Okay, thank you for letting us know that we can absolutely ignore any words out of your mouth.

slide_into_my_BM | 8 hours ago

Or, you know, it could be the 2 centuries of pumping hydrocarbons into the atmosphere…

Main-Company-5946 | 8 hours ago

Idk if rainfall in a desert is good or bad but I think we’ve already fucked around enough to find out anyway. We should go with the solution we have and if there are unintended consequences we will cross that bridge when we get to it

help-its-inside-me | 8 hours ago

What if the consequences are irreversible and cause the whole planet to suffer near instantly?

Climate change is no joke. Making changes without research can be extremely dangerous.

Main-Company-5946 | 8 hours ago

That’s already going to happen with existing climate change. We don’t have time to nitpick about solutions. We have to do what we can with the knowledge we have. In my view, we should install as many solar panels as possible in as many places as possible AND ALSO research into the unintended side effects while we do it.

theArtOfProgramming | 7 hours ago

Climate interventions and geoengineering are active research areas. There are a lot of results already, largely from computer models because we don’t want to do anything harmful to our one and only Earth. Ideas similar to this one that you might be interested in are cloud seeding, which is more about weather manipulation, and stratospheric aerosol injection, which has a lot of benefits and likely very serious negatives too.

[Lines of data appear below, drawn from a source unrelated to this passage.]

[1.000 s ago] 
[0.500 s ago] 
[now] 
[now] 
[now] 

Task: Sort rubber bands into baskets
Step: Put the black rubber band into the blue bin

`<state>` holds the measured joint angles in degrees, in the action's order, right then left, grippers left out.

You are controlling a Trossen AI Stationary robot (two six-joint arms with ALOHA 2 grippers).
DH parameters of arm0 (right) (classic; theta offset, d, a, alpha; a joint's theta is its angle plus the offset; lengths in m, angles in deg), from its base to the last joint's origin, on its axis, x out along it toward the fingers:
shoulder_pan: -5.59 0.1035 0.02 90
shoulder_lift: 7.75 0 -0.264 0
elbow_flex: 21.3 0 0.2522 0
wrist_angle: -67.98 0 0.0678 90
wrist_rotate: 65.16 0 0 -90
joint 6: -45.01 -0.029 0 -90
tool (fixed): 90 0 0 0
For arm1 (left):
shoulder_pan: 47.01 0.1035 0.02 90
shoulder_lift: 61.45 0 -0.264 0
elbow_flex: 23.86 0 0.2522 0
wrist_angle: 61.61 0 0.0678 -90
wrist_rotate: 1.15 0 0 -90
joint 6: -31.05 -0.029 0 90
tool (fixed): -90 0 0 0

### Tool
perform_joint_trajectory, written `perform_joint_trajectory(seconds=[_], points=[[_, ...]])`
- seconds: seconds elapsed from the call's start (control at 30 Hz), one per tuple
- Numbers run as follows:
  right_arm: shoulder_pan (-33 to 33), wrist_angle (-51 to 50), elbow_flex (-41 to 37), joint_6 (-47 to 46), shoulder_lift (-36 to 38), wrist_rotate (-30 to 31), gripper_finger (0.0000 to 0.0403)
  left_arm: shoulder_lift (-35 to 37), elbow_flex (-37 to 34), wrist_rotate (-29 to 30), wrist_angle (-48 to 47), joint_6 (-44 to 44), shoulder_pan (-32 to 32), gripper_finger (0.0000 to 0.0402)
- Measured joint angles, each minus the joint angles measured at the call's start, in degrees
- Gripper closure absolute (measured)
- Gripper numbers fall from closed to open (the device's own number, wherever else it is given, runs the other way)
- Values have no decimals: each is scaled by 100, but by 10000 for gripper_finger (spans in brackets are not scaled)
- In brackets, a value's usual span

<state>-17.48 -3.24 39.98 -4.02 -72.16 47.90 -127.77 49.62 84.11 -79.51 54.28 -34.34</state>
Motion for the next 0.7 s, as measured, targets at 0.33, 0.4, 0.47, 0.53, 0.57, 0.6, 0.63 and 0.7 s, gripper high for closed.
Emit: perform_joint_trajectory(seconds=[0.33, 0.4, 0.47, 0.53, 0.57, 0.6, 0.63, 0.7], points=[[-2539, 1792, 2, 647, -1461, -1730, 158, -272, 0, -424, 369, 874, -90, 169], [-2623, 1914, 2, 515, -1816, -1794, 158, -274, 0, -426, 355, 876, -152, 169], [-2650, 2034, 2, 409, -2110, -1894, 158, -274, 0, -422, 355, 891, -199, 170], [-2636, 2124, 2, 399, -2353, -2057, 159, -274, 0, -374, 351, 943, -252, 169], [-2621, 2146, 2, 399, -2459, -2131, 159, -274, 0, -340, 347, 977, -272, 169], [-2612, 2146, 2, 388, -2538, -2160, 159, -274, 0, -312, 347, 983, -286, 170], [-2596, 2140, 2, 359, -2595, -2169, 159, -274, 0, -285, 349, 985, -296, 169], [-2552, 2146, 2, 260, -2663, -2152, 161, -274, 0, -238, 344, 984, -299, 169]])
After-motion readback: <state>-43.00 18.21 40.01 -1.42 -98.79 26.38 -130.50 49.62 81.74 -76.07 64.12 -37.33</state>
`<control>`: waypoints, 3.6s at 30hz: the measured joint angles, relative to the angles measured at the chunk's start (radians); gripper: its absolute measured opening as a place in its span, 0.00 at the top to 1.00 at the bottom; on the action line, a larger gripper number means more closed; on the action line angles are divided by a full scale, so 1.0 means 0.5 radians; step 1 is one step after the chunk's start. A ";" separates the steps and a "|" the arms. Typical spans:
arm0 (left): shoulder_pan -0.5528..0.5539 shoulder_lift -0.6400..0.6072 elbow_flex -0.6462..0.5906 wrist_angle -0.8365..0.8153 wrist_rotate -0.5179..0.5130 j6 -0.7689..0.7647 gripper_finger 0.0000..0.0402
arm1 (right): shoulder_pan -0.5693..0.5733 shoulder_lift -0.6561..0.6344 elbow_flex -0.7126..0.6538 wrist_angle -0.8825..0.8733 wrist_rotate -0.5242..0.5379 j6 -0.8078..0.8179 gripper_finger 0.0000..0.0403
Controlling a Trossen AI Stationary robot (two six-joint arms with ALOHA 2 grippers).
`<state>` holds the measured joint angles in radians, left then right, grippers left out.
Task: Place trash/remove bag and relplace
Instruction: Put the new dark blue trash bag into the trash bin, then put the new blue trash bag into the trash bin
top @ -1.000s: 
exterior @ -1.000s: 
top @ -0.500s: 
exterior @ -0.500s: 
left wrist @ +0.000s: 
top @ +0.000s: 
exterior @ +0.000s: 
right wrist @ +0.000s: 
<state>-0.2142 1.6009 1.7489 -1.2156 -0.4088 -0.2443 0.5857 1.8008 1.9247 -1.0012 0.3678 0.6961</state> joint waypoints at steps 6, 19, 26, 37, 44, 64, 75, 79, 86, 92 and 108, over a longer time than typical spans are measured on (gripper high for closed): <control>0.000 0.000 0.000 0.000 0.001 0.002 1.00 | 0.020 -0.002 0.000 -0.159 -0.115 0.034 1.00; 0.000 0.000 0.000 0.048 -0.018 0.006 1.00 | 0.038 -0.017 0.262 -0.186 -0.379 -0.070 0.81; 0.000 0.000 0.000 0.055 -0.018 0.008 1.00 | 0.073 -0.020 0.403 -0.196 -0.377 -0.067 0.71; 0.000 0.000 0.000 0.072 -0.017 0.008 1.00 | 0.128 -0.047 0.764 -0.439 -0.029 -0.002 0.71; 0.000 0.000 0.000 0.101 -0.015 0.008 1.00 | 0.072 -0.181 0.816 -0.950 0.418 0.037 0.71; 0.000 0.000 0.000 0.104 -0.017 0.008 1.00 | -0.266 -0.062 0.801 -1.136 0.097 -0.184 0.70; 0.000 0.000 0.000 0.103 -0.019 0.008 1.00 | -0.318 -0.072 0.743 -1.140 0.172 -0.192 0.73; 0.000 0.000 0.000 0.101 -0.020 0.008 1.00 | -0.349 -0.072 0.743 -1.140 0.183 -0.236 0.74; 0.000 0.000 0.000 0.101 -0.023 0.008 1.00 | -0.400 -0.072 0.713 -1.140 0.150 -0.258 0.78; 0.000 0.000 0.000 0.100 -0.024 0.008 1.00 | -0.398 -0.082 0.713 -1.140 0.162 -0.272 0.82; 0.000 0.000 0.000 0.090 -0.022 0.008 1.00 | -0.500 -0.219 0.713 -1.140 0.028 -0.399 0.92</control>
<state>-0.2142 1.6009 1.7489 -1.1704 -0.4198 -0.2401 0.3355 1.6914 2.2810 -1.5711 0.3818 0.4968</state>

These questions all need way more funding. An important thing to keep in mind, that the others were getting at, is that we already are performing an uncontrolled intervention/experiment on our climate. My personal opinion is that geoengineering shouldn’t be so daunting then, especially considering how critical the problem is. Of course we need to be very careful and learn everything we can, which costs money.

help-its-inside-me | 7 hours ago

This was an unintended outcome. There was no intention of this or research into it though

theArtOfProgramming | 7 hours ago

I’m not sure why you said that to me but it’s not actually true. Here is the original paper the article is about: https://esd.copernicus.org/articles/15/109/2024/. The experiments were all done via computer models and were very much intentionally conducted. The posted article is pretty badly written though so Inunderstand the confusion.

LongjumpingJaguar308 | 7 hours ago

We have increased desertification through our activities, so turning that around is a decent side effect.

help-its-inside-me | 7 hours ago

Warming up the poles is bad, how do we know calling down the equator and/or deserts is good?

tmackle | 7 hours ago

I understand that I'm naive on the subject, but I for one like that we have some potential to learn something from this. Whether we can use it or not is of course up for debate (yes, by real scientists, not you and I), but the knowledge may be valuable regardless.

I'm also pleased to hear that perhaps we can contribute something positive instead of just taking from our environment as per usual.

Lastly, as a random person on the internet, I choose optimism for this one little piece of news in a world filled with chaos and suffering. You are free to make of it what you will!

icharming | 8 hours ago

The site doesn’t explain shit - found this on another site :

“Cities do an accidental version of this all the time. Asphalt and concrete soak up more heat than grass and dirt, which is why a downtown core runs hotter than the suburbs around it, and that extra heat can nudge rainfall downwind.
Dark solar panels do the same trick, just more so. They are built to absorb sunlight rather than bounce it back, so a big enough array becomes an artificial hot patch sitting in the middle of a cool, reflective desert.
The bigger the temperature gap between the panels and the sand around them, the harder the air gets shoved upward. Get the updraft strong enough, hand it a supply of moist air, and in theory you have the front end of a rain cloud.”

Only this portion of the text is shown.